# [THE TASK]
Copy out again, unchanged, the listing below from the line that has "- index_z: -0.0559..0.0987" through the line that has "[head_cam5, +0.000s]".
_ _ _
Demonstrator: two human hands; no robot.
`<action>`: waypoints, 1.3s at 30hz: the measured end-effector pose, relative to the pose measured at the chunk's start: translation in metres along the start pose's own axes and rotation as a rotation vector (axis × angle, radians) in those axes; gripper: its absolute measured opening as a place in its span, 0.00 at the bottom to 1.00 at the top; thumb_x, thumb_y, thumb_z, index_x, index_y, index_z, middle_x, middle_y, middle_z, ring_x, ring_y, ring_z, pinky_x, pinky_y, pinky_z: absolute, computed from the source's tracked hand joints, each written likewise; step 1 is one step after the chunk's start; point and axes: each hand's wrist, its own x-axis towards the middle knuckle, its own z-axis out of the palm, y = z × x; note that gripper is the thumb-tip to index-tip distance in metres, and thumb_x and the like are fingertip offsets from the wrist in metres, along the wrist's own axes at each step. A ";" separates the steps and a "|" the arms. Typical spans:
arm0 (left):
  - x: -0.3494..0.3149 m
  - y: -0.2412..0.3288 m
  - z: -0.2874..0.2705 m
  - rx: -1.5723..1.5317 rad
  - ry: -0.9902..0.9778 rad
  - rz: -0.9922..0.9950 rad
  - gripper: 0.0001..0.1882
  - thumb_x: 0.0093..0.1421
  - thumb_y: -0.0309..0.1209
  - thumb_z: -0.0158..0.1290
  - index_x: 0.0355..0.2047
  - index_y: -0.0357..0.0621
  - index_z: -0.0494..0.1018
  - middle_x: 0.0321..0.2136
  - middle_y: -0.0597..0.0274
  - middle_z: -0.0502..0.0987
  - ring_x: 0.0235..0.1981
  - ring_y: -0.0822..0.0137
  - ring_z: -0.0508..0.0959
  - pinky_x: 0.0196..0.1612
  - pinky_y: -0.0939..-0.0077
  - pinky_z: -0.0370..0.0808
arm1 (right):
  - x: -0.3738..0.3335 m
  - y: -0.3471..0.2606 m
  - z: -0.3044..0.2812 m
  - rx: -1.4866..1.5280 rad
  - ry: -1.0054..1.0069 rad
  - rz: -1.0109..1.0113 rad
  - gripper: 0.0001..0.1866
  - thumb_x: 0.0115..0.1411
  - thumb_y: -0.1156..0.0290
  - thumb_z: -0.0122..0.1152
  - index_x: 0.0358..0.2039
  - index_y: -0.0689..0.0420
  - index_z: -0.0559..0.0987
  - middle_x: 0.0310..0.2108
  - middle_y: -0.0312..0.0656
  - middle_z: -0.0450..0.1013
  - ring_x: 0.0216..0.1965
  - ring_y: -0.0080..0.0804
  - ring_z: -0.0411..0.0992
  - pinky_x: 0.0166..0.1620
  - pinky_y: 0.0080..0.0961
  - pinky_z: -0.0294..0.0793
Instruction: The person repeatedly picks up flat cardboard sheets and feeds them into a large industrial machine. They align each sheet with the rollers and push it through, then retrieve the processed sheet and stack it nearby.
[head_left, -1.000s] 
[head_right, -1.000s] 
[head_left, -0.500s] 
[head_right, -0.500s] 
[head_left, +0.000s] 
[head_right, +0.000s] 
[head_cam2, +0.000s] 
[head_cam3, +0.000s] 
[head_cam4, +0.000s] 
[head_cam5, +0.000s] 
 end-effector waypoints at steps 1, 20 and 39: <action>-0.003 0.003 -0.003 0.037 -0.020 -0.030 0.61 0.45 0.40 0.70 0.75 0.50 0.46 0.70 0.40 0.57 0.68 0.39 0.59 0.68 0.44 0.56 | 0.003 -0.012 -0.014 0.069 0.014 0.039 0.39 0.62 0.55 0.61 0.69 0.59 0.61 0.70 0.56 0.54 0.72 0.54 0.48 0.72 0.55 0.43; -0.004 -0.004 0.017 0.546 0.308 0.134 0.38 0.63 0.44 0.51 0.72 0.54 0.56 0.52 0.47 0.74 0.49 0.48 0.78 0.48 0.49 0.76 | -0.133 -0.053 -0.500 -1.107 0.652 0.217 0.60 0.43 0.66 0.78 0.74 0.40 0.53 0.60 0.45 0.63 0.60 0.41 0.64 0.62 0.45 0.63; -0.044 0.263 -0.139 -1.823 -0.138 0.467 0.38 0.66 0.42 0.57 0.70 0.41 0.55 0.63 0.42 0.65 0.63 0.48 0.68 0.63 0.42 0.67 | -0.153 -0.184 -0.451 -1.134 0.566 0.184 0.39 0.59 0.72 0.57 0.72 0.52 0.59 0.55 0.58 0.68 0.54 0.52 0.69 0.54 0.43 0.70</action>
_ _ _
# [TASK RESPONSE]
  - index_z: -0.0559..0.0987
  - middle_x: 0.0310..0.2108
  - middle_y: -0.0312..0.0656
  - middle_z: -0.0450..0.1013
  - ring_x: 0.0216..0.1965
  - ring_y: -0.0080..0.0804
  - ring_z: -0.0411..0.0992
  - pinky_x: 0.0166..0.1620
  - pinky_y: 0.0080..0.0961
  - pinky_z: -0.0294..0.0793
Instruction: The person repeatedly picks up flat cardboard sheets and feeds them into a large industrial machine. They align each sheet with the rollers and push it through, then retrieve the processed sheet and stack it nearby.
[head_left, -1.000s] 
[head_right, -1.000s] 
[head_left, -0.500s] 
[head_right, -0.500s] 
[head_left, +0.000s] 
[head_right, +0.000s] 
[head_cam2, +0.000s] 
[head_cam3, +0.000s] 
[head_cam4, +0.000s] 
[head_cam5, +0.000s] 

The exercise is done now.